8.Anterior Gradient 3 Promotes Breast Cancer Development and Chemotherapy Response
Qiao XU ; Ying SHAO ; Jinman ZHANG ; Huikun ZHANG ; Yawen ZHAO ; Xiaoli LIU ; Zhifang GUO ; Wei CHONG ; Feng GU ; Yongjie MA
Cancer Research and Treatment 2020;52(1):218-245
Purpose:
Anterior gradient 3 (AGR3) belongs to human anterior gradient (AGR) family. The function of AGR3 on cancer remains unknown. This research aimed to investigate if AGR3 had prognostic values in invasive ductal carcinoma (IDC) of breast cancer and could promote tumor progression.
Materials and Methods:
AGR3 expression was detected in breast benign lesions, ductal carcinoma in situ and IDC by immunohistochemistry analysis.

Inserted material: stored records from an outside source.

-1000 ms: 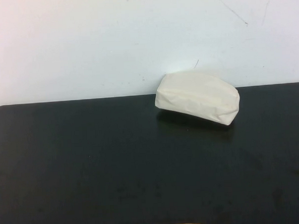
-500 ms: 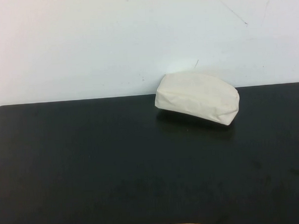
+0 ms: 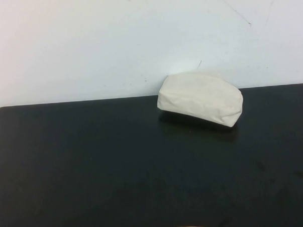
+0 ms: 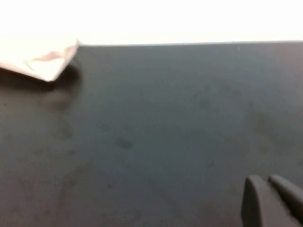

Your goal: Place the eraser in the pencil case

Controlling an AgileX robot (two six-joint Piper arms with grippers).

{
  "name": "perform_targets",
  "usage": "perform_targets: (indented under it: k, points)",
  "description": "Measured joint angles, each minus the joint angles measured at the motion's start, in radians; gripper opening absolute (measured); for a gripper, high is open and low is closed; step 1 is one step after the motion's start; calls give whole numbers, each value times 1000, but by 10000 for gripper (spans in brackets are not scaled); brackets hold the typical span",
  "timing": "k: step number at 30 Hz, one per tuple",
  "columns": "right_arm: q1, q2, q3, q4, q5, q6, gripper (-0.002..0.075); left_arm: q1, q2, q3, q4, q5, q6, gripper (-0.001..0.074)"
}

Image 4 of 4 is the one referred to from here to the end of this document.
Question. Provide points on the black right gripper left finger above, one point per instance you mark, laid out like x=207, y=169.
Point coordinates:
x=255, y=208

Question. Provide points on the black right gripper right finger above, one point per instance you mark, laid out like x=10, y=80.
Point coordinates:
x=288, y=196

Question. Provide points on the white cloth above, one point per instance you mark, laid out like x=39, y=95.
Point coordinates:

AGR3’s correlations with clinicopathological features and prognosis of IDC patients were analyzed. By cell function experiments, collagen gel droplet-embedded culture drug sensitivity test and cytotoxic analysis, AGR3’s impacts on proliferation, invasion ability, and chemotherapeutic drug sensitivity of breast cancer cells were also detected.
Results:
AGR3 was up-regulated in luminal subtype of histological grade I-II of IDC patients and positively correlated with high risks of recurrence and distant metastasis. AGR3 high expression could lead to bone or liver metastasis and predict poor prognosis of luminal B. In cell lines, AGR3 could promote proliferation and invasion ability of breast cancer cells which were consistent with clinical analysis. Besides, AGR3 could indicate poor prognosis of breast cancer patients treated with taxane but a favorable prognosis with 5-fluoropyrimidines. And breast cancer cells with AGR3 high expression were resistant to taxane but sensitive to 5-fluoropyrimidines.
Conclusion
AGR3 might be a potential prognostic indicator in luminal B subtype of IDC patients of histological grade I-II. And patients with AGR3 high expression should be treated with chemotherapy regimens consisting of 5-fluoropyrimidines but no taxane.